## Exercise directions
Please quote exactly the opening lines of the data, from the first line to the one where "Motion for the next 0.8" appears.

######

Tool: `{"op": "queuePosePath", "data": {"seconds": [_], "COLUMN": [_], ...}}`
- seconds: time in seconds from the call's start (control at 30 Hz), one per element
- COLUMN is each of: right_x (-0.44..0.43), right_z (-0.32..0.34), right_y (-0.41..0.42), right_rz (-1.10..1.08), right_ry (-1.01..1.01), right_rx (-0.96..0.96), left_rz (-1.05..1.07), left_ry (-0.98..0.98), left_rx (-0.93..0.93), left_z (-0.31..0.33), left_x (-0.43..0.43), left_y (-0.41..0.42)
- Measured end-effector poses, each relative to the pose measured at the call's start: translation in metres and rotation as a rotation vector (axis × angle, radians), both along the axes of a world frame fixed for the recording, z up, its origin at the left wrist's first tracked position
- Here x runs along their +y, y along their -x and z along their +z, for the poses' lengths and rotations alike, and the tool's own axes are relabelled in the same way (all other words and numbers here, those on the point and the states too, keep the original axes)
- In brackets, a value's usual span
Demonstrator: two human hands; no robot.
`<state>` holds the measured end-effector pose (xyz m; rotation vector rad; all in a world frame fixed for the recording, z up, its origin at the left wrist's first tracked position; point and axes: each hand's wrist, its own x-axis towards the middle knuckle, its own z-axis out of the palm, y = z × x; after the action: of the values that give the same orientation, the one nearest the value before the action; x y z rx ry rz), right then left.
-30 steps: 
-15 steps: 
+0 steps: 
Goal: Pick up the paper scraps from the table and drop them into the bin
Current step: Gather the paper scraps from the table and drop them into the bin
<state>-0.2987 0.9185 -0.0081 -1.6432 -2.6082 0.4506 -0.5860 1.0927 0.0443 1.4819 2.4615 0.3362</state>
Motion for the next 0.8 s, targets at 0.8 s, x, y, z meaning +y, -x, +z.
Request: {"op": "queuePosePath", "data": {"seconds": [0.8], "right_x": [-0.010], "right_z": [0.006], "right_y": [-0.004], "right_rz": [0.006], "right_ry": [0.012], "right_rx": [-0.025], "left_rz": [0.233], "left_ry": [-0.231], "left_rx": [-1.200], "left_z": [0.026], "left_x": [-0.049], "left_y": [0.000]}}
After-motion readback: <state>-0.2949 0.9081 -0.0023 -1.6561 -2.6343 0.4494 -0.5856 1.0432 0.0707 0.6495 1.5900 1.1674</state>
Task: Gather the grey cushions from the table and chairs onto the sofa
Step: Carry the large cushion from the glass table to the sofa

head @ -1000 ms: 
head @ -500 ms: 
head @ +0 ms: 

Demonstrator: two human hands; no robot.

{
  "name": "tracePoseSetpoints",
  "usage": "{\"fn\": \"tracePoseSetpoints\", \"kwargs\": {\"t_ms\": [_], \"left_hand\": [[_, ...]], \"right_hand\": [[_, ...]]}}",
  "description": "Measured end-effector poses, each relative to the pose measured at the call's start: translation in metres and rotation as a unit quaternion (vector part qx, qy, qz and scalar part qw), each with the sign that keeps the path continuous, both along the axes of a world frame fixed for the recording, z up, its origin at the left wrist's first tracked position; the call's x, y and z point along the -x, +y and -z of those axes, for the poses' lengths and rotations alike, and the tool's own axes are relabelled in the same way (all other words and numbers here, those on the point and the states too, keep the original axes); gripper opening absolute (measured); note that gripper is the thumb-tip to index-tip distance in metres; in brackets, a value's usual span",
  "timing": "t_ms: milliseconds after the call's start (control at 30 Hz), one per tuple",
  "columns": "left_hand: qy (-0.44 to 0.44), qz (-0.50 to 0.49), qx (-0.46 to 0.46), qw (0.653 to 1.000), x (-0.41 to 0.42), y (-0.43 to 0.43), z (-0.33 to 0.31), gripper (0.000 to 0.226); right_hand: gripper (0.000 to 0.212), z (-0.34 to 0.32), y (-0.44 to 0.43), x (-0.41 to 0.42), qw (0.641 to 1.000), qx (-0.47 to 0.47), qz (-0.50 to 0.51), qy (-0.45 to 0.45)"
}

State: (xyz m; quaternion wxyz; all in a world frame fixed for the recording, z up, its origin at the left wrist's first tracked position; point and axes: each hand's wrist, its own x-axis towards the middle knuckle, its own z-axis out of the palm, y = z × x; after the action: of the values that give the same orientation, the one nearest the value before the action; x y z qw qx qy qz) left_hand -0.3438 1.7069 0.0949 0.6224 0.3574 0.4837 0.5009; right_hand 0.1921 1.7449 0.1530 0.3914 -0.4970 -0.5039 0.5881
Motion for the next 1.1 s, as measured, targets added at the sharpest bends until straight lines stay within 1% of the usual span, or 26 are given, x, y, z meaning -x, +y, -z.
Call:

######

## Written reply
Tool: `{"op": "queuePosePath", "data": {"seconds": [_], "COLUMN": [_], ...}}`
- seconds: time in seconds from the call's start (control at 30 Hz), one per element
- COLUMN is each of: right_x (-0.44..0.43), right_z (-0.32..0.34), right_y (-0.41..0.42), right_rz (-1.10..1.08), right_ry (-1.01..1.01), right_rx (-0.96..0.96), left_rz (-1.05..1.07), left_ry (-0.98..0.98), left_rx (-0.93..0.93), left_z (-0.31..0.33), left_x (-0.43..0.43), left_y (-0.41..0.42)
- Measured end-effector poses, each relative to the pose measured at the call's start: translation in metres and rotation as a rotation vector (axis × angle, radians), both along the axes of a world frame fixed for the recording, z up, its origin at the left wrist's first tracked position
- Here x runs along their +y, y along their -x and z along their +z, for the poses' lengths and rotations alike, and the tool's own axes are relabelled in the same way (all other words and numbers here, those on the point and the states too, keep the original axes)
- In brackets, a value's usual span
Demonstrator: two human hands; no robot.
`<state>` holds the measured end-effector pose (xyz m; rotation vector rad; all in a world frame fixed for the recording, z up, its origin at the left wrist's first tracked position; point and axes: each hand's wrist, its own x-axis towards the middle knuckle, its own z-axis out of the palm, y = z × x; after the action: of the values that give the same orientation, the one nearest the value before the action; x y z rx ry rz), right then left.
-30 steps: 
-15 steps: 
+0 steps: 
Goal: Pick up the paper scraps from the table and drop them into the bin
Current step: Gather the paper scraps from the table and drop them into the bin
<state>-0.2987 0.9185 -0.0081 -1.6432 -2.6082 0.4506 -0.5860 1.0927 0.0443 1.4819 2.4615 0.3362</state>
Motion for the next 0.8 s, targets at 0.8 s, x, y, z meaning +y, -x, +z.

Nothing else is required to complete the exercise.